On the fifth floor, chemists and chemical biologists work together to accelerate biomedical research and boost the effort to translate research insights into new drugs and other treatment strategies. There, Kevan Shokat, professor of cellular and molecular pharmacology, and graduate student Zachary Knight recently discovered a way to identify the points at which certain important molecules, called phosphates, bind to cellular proteins. This signaling mechanism controls almost every event in the cell, and its failure has been implicated in such diseases as diabetes and hypertension. "Since phosphorylation controls so many biological processes and is involved in so many diseases," says Shokat, "mapping the sites where it takes place will identify many new therapeutic agents."
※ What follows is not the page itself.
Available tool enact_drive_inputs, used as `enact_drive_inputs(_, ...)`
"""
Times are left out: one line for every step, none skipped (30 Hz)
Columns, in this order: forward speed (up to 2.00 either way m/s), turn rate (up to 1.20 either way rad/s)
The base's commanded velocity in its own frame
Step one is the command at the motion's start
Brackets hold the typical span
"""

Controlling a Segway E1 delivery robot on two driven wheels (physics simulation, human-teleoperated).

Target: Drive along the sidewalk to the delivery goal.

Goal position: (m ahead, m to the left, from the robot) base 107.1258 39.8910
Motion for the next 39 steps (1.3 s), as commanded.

The 60 labs at Genentech Hall are clustered into research neighborhoods, on the premise — oft proven at UCSF — that scientific collaboration leads to innovation. "Each floor functions as one community, with lots of shared facilities," says Peter Walter, professor and chair of biochemistry and biophysics, who was part of the faculty team that helped guide the design. "The way the labs are built, you can't close the door. You can't hide. You have to communicate."
At this point, it would be hard to stop researchers from talking. Marc Diamond, an assistant professor of neurology who studies neurodegenerative disease, has embarked on three collaborations with colleagues nearby on the fourth and fifth floors. Among them is a project to study compounds that inhibit protein aggregation with Brian Shoichet, an associate professor of pharmaceutical chemistry. "Literally, Shoichet and one of his graduate students just wandered into my office last month, and we started chatting," says Diamond. "It was that simple."
Andrej Sali, acting professor of biopharmaceutical sciences, may soon be the most popular man at Genentech Hall. With the support of IBM and Intel, Sali's group uses 740 computers linked by two servers to model the shapes of proteins and to describe how they evolve. The work is drawing biochemists out of the woodwork. Already he is collaborating with other investigators in the building to define proteins encoded by the parasite that causes malaria and those that ferry substances through the cell membrane.
But Sali also is working on something still more ambitious: a computer-based "pipeline" that takes researchers through the many steps necessary to develop drugs once they have identified a relevant strand of DNA. It could not be done unless Sali had a dozen colleagues nearby who specialize in various stages of drug development.
Says Executive Vice Chancellor Regis Kelly: "If you can couple computers to the pharmaceutical industry, and thereby bring down the cost of drug design and delivery, that would be tremendous advantage to society. We couldn't have done it at Parnassus."
Not to say that the Parnassus campus isn't missed. The five-mile trek across town back-and-forth between the two sites takes its toll, especially for those who teach classes and attend meetings on Parnassus or live a distance from Mission Bay. "But when I get here and I'm walking up that big staircase, it's like walking into a beehive," says Charles Craik, professor of pharmaceutical chemistry who was the first to move into Genentech Hall in January. "It's a working environment in which you know things are going to happen."